## DIRECTIONS
Please copy, exactly as they appear below, the lines from the one containing "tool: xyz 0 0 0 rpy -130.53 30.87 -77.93" through the one containing "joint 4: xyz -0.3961".

## DATA EXTRACT
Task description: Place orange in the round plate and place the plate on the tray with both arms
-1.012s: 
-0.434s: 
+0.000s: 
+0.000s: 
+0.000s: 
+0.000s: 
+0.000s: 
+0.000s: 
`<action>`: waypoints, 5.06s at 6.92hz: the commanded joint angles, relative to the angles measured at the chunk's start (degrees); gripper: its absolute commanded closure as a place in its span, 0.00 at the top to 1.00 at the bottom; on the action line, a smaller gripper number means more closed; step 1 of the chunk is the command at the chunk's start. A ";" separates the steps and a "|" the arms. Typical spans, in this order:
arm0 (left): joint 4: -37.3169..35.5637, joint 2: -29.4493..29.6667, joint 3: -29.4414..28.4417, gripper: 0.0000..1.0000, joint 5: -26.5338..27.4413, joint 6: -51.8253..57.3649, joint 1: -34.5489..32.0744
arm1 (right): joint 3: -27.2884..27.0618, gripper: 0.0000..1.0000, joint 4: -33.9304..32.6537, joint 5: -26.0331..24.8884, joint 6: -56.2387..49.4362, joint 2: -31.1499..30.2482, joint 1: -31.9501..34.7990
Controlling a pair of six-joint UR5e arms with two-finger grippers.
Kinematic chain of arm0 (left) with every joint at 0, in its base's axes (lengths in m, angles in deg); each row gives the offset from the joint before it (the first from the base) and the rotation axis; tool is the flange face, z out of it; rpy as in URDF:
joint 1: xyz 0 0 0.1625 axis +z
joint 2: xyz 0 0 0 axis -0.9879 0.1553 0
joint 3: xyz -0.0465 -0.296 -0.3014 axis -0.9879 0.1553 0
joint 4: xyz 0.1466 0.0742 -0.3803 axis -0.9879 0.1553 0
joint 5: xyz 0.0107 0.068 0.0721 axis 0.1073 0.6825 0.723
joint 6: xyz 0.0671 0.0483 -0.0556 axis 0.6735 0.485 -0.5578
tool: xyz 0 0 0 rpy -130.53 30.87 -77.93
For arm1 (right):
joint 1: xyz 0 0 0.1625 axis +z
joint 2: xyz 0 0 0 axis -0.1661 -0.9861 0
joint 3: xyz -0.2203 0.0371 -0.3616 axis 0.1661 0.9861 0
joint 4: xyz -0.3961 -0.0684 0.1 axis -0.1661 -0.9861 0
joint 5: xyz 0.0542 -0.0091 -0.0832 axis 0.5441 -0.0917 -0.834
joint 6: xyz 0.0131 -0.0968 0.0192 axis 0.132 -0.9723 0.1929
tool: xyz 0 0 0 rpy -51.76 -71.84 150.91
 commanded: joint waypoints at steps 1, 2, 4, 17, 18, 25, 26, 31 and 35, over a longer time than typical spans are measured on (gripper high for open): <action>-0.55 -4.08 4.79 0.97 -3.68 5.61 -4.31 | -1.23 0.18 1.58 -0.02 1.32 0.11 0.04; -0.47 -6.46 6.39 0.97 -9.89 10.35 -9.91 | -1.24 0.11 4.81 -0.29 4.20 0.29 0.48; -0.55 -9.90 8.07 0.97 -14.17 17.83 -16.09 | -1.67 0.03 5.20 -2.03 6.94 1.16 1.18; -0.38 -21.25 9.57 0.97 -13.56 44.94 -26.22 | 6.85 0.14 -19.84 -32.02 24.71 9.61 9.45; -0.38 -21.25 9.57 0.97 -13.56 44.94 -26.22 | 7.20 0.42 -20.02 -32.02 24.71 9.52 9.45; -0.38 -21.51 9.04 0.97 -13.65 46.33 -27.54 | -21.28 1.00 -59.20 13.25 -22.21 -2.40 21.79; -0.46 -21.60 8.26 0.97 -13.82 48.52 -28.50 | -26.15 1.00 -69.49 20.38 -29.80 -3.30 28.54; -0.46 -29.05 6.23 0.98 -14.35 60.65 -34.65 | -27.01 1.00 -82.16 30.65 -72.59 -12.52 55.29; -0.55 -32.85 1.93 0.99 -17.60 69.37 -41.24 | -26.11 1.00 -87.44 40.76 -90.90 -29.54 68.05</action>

## RESPONSE AREA
tool: xyz 0 0 0 rpy -130.53 30.87 -77.93
For arm1 (right):
joint 1: xyz 0 0 0.1625 axis +z
joint 2: xyz 0 0 0 axis -0.1661 -0.9861 0
joint 3: xyz -0.2203 0.0371 -0.3616 axis 0.1661 0.9861 0
joint 4: xyz -0.3961 -0.0684 0.1 axis -0.1661 -0.9861 0

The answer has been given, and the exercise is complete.